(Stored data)
##############################
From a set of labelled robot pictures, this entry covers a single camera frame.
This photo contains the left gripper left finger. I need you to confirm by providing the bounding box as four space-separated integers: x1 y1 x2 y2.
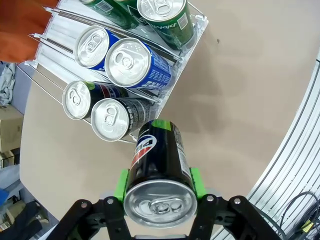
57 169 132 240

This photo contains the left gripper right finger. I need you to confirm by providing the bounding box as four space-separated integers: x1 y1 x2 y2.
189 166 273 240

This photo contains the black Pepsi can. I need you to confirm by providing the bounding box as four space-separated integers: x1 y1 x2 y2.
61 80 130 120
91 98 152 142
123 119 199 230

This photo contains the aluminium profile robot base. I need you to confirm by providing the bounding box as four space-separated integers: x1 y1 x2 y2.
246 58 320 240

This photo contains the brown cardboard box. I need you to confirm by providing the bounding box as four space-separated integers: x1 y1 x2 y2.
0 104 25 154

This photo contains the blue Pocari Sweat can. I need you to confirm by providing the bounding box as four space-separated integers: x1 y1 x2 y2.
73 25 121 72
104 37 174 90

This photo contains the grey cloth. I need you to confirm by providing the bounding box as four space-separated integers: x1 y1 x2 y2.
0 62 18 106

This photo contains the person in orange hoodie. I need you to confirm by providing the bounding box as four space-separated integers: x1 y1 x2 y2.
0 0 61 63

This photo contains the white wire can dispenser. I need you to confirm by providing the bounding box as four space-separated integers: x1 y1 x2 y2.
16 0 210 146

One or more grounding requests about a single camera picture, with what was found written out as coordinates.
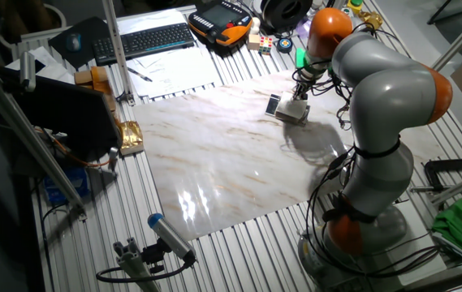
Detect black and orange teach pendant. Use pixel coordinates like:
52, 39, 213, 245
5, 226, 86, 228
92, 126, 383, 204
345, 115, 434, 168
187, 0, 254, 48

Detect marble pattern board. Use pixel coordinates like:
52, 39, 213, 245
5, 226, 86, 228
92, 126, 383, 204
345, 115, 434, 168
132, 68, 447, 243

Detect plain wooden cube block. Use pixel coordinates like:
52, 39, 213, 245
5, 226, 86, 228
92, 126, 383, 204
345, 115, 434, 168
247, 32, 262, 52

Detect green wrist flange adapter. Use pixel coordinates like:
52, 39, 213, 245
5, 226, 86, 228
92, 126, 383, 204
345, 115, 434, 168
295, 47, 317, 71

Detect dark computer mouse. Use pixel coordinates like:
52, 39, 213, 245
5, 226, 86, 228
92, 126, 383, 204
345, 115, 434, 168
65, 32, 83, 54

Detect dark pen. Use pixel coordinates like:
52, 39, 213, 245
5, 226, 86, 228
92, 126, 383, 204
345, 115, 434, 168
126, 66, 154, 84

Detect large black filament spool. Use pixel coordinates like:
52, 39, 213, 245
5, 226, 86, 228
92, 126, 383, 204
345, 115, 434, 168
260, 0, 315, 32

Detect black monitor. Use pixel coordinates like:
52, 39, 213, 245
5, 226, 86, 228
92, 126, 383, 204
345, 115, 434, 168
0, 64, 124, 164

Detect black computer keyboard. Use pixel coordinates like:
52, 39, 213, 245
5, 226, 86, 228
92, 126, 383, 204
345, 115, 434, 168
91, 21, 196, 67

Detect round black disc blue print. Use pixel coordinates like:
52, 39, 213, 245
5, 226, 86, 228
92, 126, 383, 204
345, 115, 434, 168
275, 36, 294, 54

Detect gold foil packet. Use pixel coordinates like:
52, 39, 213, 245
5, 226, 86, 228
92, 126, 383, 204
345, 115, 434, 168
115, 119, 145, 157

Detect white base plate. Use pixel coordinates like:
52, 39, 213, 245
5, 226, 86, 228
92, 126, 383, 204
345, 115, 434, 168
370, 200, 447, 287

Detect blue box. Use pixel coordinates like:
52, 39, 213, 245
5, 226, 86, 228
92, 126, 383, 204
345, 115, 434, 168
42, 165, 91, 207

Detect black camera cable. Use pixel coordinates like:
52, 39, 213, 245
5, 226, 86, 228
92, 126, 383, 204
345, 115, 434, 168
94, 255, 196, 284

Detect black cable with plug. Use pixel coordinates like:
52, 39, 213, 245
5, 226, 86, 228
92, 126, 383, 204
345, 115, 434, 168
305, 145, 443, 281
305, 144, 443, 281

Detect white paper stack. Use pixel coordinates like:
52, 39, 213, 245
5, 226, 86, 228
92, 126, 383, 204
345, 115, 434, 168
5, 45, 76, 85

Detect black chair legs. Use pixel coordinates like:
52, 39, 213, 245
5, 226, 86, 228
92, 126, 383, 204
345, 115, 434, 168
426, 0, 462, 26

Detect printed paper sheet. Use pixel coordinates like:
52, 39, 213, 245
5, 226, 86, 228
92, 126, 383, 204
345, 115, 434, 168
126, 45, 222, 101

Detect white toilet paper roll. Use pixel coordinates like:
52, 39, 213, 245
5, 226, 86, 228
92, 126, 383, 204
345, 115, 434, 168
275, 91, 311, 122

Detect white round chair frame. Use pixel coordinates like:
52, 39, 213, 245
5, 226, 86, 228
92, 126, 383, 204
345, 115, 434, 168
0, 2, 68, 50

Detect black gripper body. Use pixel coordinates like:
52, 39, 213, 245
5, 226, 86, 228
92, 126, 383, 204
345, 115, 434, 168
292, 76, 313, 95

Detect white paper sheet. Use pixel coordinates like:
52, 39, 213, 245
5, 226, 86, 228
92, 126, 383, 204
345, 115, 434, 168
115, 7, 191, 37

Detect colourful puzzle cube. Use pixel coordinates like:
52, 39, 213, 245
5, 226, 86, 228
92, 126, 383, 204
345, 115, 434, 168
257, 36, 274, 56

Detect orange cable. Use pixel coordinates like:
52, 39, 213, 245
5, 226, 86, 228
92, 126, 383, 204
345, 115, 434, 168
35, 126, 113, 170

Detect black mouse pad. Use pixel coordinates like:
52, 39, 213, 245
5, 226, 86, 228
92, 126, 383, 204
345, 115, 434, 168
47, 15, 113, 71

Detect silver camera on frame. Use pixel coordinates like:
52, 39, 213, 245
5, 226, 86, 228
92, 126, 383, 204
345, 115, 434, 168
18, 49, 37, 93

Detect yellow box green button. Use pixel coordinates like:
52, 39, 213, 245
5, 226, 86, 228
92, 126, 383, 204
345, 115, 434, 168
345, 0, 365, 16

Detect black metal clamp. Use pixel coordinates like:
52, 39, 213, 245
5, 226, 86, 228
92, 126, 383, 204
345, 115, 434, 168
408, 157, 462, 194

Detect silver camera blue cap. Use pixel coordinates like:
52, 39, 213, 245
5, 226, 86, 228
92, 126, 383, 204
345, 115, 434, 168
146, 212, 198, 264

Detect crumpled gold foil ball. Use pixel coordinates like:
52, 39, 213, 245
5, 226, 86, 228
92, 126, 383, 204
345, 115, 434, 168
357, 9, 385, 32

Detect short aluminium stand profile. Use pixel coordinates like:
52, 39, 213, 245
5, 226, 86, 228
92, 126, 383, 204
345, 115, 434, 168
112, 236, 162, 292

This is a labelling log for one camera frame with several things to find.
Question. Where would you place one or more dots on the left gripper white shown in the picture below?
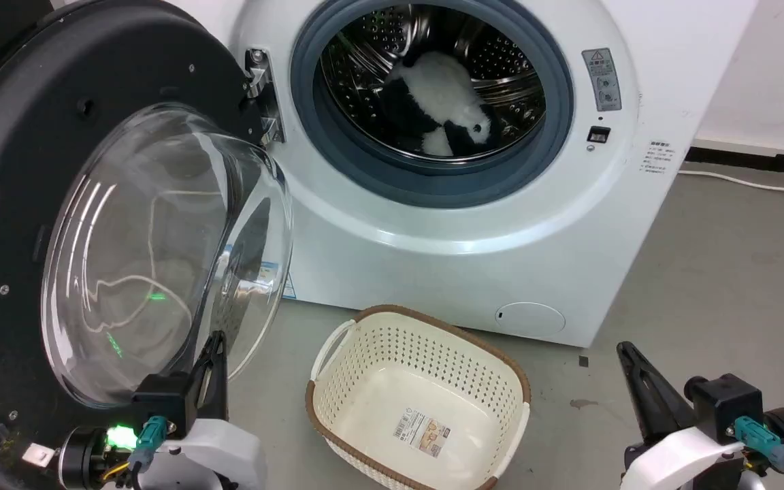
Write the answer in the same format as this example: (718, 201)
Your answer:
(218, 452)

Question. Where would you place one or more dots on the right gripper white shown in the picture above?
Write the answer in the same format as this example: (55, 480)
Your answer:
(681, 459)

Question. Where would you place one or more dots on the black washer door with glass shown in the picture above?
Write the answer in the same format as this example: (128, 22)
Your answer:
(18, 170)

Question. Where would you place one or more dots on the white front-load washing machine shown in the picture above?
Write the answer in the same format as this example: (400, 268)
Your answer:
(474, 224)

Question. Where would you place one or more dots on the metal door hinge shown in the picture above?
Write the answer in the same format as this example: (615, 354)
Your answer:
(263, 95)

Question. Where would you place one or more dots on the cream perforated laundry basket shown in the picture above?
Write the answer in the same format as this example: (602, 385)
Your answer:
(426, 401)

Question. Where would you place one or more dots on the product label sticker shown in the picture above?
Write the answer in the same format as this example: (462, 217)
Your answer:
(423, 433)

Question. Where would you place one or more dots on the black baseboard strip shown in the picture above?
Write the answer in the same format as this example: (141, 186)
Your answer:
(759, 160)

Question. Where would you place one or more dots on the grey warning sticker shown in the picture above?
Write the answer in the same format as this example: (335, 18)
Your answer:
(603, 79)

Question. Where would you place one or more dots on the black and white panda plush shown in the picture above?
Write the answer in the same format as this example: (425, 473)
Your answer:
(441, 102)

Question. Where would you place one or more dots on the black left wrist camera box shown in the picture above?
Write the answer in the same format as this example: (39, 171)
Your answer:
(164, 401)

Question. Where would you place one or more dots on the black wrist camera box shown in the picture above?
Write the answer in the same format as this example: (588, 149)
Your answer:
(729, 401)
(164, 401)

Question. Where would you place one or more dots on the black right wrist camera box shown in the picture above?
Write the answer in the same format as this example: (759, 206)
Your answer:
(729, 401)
##############################
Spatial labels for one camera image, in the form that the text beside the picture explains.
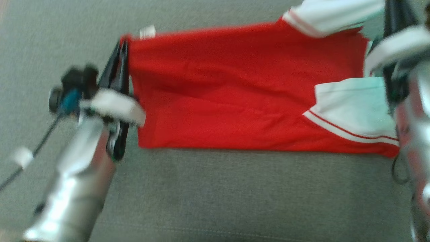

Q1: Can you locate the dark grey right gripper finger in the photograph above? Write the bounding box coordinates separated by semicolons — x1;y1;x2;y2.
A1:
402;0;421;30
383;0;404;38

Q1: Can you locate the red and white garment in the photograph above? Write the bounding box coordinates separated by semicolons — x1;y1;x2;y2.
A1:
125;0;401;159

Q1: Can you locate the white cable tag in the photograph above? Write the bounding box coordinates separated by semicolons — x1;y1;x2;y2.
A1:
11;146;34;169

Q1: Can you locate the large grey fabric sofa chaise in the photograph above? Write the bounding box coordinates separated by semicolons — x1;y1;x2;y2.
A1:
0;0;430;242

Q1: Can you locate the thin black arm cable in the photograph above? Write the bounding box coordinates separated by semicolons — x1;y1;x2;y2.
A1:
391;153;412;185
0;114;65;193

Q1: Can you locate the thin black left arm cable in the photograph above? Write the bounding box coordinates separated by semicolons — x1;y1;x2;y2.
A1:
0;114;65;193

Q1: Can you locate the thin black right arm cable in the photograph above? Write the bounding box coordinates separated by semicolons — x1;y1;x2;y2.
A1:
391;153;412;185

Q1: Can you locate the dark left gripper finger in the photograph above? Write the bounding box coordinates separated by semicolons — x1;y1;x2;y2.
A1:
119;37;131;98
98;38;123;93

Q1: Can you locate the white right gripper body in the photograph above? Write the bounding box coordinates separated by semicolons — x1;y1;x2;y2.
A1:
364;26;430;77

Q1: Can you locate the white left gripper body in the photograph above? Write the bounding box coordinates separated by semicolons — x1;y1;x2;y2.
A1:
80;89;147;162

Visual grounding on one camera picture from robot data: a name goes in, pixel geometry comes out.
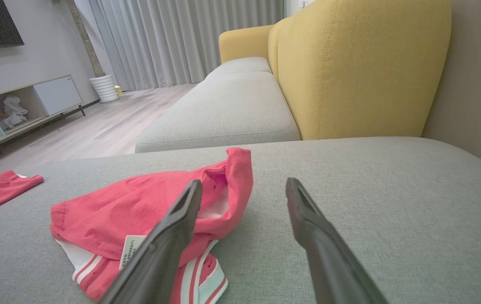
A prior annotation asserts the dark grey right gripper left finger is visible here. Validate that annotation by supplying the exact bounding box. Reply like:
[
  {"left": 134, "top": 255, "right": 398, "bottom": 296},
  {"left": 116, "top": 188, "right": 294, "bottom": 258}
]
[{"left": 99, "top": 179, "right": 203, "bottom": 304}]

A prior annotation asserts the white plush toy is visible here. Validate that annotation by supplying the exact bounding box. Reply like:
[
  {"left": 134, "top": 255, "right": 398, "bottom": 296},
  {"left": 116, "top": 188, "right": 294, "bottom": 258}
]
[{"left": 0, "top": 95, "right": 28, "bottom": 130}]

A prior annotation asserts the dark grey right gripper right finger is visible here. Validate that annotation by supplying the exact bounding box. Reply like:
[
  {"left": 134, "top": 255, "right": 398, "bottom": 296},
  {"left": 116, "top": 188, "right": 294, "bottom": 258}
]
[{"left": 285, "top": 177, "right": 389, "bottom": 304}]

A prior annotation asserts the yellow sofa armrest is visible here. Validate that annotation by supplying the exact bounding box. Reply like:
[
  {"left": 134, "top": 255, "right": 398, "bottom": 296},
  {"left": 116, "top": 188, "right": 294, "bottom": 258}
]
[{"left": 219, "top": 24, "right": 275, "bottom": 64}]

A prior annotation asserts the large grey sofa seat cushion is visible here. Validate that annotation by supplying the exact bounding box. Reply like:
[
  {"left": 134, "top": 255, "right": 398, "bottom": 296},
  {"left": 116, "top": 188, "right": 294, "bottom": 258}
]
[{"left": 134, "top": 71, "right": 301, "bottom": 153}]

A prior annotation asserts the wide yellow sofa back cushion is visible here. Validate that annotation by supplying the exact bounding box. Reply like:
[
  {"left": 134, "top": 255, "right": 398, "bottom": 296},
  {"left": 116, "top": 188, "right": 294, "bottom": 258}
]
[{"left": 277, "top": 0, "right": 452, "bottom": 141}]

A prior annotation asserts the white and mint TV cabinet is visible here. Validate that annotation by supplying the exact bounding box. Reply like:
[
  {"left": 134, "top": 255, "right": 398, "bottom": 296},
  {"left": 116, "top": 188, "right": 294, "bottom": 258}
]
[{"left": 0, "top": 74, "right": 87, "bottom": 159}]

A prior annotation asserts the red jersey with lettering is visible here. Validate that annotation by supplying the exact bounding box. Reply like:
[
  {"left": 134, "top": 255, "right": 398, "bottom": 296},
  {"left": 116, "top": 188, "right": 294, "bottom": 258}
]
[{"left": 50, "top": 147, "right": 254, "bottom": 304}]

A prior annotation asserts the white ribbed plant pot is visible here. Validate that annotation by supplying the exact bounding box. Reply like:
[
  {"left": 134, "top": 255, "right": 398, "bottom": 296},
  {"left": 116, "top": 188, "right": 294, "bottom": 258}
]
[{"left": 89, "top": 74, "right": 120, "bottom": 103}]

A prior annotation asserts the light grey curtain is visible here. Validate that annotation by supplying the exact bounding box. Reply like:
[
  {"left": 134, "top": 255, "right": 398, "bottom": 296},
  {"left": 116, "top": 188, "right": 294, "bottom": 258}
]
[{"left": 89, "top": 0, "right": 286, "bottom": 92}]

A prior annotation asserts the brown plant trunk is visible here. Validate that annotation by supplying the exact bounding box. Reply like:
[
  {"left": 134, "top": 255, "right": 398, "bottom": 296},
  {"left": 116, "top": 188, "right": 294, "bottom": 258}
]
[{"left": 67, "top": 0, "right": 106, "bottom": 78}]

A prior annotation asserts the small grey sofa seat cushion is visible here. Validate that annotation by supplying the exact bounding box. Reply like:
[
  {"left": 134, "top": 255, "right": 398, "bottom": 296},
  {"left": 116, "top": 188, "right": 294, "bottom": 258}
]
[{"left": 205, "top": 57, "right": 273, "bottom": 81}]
##############################
Show all lines above that contain "green".

Detect green wrist flange adapter. Use pixel coordinates like:
Detect yellow box green button. Use pixel coordinates like:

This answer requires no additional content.